» Required action
What you return must be the data below, word for word, without any images.

» Data shown
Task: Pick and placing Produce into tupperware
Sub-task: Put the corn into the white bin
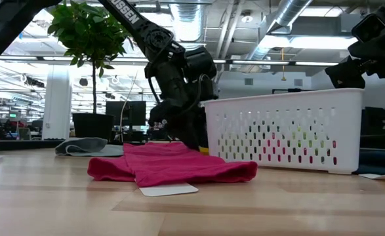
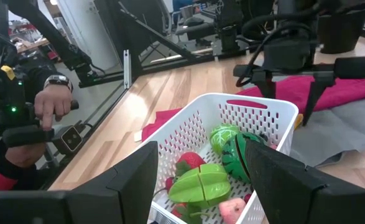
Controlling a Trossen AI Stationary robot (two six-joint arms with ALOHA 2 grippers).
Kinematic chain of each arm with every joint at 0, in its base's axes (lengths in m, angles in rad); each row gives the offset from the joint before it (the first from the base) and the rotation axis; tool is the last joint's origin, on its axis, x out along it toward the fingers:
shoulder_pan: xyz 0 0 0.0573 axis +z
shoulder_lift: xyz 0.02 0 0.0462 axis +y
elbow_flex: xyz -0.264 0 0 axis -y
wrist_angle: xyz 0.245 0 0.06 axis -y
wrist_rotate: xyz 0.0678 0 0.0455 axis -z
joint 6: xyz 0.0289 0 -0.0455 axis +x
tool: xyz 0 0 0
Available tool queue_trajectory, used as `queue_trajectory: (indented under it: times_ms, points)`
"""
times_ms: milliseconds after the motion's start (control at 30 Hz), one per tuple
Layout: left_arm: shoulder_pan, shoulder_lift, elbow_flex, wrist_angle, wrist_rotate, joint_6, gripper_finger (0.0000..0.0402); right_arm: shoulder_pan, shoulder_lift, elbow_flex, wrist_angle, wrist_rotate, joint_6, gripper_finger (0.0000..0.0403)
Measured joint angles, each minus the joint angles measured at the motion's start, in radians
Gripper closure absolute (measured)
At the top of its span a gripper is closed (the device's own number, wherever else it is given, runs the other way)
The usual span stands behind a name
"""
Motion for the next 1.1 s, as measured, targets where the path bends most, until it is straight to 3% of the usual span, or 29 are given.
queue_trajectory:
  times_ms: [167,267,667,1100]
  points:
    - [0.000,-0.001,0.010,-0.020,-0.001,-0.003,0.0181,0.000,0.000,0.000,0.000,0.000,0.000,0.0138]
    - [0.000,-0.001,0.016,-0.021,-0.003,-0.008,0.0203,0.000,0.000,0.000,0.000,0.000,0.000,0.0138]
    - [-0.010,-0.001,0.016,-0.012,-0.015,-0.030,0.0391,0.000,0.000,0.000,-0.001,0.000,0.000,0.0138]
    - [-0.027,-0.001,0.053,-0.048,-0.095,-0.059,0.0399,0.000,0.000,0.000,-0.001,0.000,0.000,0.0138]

» Exercise answer
Task: Pick and placing Produce into tupperware
Sub-task: Put the corn into the white bin
Controlling a Trossen AI Stationary robot (two six-joint arms with ALOHA 2 grippers).
Kinematic chain of each arm with every joint at 0, in its base's axes (lengths in m, angles in rad); each row gives the offset from the joint before it (the first from the base) and the rotation axis; tool is the last joint's origin, on its axis, x out along it toward the fingers:
shoulder_pan: xyz 0 0 0.0573 axis +z
shoulder_lift: xyz 0.02 0 0.0462 axis +y
elbow_flex: xyz -0.264 0 0 axis -y
wrist_angle: xyz 0.245 0 0.06 axis -y
wrist_rotate: xyz 0.0678 0 0.0455 axis -z
joint 6: xyz 0.0289 0 -0.0455 axis +x
tool: xyz 0 0 0
Available tool queue_trajectory, used as `queue_trajectory: (indented under it: times_ms, points)`
"""
times_ms: milliseconds after the motion's start (control at 30 Hz), one per tuple
Layout: left_arm: shoulder_pan, shoulder_lift, elbow_flex, wrist_angle, wrist_rotate, joint_6, gripper_finger (0.0000..0.0402); right_arm: shoulder_pan, shoulder_lift, elbow_flex, wrist_angle, wrist_rotate, joint_6, gripper_finger (0.0000..0.0403)
Measured joint angles, each minus the joint angles measured at the motion's start, in radians
Gripper closure absolute (measured)
At the top of its span a gripper is closed (the device's own number, wherever else it is given, runs the other way)
The usual span stands behind a name
"""
Motion for the next 1.1 s, as measured, targets where the path bends most, until it is straight to 3% of the usual span, or 29 are given.
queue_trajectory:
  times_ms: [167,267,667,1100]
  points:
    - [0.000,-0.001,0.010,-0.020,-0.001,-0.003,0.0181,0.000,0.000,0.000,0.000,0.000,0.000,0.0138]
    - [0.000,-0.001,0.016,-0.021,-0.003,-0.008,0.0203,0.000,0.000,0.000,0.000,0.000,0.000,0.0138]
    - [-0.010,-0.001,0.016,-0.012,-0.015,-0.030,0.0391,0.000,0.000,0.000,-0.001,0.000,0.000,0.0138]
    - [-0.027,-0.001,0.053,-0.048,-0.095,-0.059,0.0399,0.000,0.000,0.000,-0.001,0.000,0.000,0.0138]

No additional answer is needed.